To do - Leaving out the images, reproduce every line of the data that follows exactly.

Data block -
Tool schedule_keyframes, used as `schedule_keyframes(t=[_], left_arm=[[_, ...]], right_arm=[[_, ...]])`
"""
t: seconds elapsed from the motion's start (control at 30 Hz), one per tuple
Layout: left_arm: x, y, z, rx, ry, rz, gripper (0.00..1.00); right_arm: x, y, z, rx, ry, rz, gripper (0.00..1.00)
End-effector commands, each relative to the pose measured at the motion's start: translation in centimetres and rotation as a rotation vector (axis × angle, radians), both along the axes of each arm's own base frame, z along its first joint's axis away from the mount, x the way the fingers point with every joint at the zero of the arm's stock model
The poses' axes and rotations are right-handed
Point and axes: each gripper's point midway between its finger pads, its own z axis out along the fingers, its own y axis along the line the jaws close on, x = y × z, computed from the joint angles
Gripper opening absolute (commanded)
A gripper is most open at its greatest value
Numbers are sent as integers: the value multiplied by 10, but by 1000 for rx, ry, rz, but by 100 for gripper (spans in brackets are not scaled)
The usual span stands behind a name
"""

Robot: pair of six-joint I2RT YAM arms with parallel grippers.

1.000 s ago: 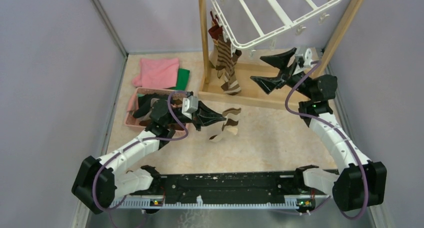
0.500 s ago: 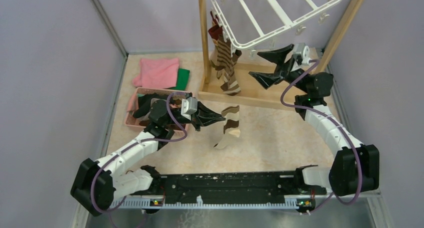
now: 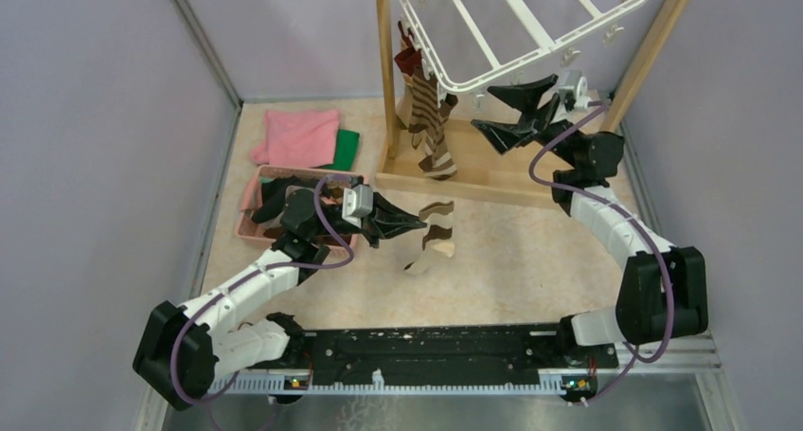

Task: Clip the socks to the hanger
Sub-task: Clamp the sock onto the hanger.

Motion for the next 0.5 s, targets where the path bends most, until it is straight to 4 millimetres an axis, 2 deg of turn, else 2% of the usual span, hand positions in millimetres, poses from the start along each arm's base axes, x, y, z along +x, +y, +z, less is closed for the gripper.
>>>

Answer for the task -
Tool schedule_keyframes, used as `schedule_keyframes(t=[_], left_arm=[[_, ...]], right_arm=[[_, ...]])`
"""
t: seconds elapsed from the motion's start (control at 30 Hz), one per tuple
Layout: left_arm: x, y, z, rx, ry, rz, gripper (0.00..1.00); right_arm: x, y, z, rx, ry, rz, gripper (0.00..1.00)
End-effector commands, each relative to the pose measured at the motion's start: translation in centimetres and rotation as a rotation vector (axis × angle, radians), both along the axes of each arm's own base frame, z along its first joint's axis away from the mount, x the way the fingers point with every joint at the zero of the arm's stock model
The poses' axes and rotations are right-handed
Point and axes: each gripper's point midway between its finger pads, its own z axis out along the fingers, its own y axis along the line the jaws close on, x = y × z, computed from the joint angles
Gripper opening absolute (commanded)
A gripper is most open at its greatest value
Numbers are sent as integers: the value multiplied by 10, but by 1000 for rx, ry, rz, but by 100 for gripper (spans in brackets are not scaled)
The usual span stands behind a name
"""

Robot: pair of six-joint I2RT YAM arms with parallel grippers.

1.000 s ago: 
0.500 s ago: 
now: 

Task: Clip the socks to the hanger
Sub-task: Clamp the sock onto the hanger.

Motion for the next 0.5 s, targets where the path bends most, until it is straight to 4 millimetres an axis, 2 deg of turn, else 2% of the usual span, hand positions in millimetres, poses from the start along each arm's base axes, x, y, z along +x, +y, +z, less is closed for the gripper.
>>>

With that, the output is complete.